* Problem *
Could you return the data below exactly as it appears?

* Exercise data *
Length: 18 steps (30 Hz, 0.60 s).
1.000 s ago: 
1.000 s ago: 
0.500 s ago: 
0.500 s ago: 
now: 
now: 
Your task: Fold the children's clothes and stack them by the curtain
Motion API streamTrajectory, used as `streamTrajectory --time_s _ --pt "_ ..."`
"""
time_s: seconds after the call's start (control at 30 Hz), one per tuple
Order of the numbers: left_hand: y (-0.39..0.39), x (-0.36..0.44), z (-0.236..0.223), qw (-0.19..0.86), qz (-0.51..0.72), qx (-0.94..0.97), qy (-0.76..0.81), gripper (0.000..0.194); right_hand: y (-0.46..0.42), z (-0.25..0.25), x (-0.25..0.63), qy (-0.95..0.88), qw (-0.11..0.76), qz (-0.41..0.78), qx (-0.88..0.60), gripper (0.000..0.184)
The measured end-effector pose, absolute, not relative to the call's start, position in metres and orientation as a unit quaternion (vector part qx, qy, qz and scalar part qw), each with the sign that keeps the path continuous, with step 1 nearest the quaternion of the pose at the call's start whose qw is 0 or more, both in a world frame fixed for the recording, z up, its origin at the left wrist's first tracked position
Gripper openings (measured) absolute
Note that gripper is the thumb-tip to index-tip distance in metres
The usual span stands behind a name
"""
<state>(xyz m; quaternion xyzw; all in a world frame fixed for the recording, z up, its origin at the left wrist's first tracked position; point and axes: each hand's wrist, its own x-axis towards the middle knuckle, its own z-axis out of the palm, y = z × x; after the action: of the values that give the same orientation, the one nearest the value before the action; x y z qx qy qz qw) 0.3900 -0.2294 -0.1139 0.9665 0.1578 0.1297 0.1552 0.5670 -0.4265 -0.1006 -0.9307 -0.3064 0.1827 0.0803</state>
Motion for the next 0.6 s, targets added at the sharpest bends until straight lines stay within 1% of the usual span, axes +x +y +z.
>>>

* Answer box *
Length: 18 steps (30 Hz, 0.60 s).
1.000 s ago: 
1.000 s ago: 
0.500 s ago: 
0.500 s ago: 
now: 
now: 
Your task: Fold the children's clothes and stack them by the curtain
Motion API streamTrajectory, used as `streamTrajectory --time_s _ --pt "_ ..."`
"""
time_s: seconds after the call's start (control at 30 Hz), one per tuple
Order of the numbers: left_hand: y (-0.39..0.39), x (-0.36..0.44), z (-0.236..0.223), qw (-0.19..0.86), qz (-0.51..0.72), qx (-0.94..0.97), qy (-0.76..0.81), gripper (0.000..0.194); right_hand: y (-0.46..0.42), z (-0.25..0.25), x (-0.25..0.63), qy (-0.95..0.88), qw (-0.11..0.76), qz (-0.41..0.78), qx (-0.88..0.60), gripper (0.000..0.184)
The measured end-effector pose, absolute, not relative to the call's start, position in metres and orientation as a unit quaternion (vector part qx, qy, qz and scalar part qw), each with the sign that keeps the path continuous, with step 1 nearest the quaternion of the pose at the call's start whose qw is 0 or more, both in a world frame fixed for the recording, z up, its origin at the left wrist's first tracked position
Gripper openings (measured) absolute
Note that gripper is the thumb-tip to index-tip distance in metres
The usual span stands behind a name
"""
<state>(xyz m; quaternion xyzw; all in a world frame fixed for the recording, z up, its origin at the left wrist's first tracked position; point and axes: each hand's wrist, its own x-axis towards the middle knuckle, its own z-axis out of the palm, y = z × x; after the action: of the values that give the same orientation, the one nearest the value before the action; x y z qx qy qz qw) 0.3900 -0.2294 -0.1139 0.9665 0.1578 0.1297 0.1552 0.5670 -0.4265 -0.1006 -0.9307 -0.3064 0.1827 0.0803</state>
Motion for the next 0.6 s, targets added at the sharpest bends until straight lines stay within 1% of the usual span, axes +x +y +z.
>>>

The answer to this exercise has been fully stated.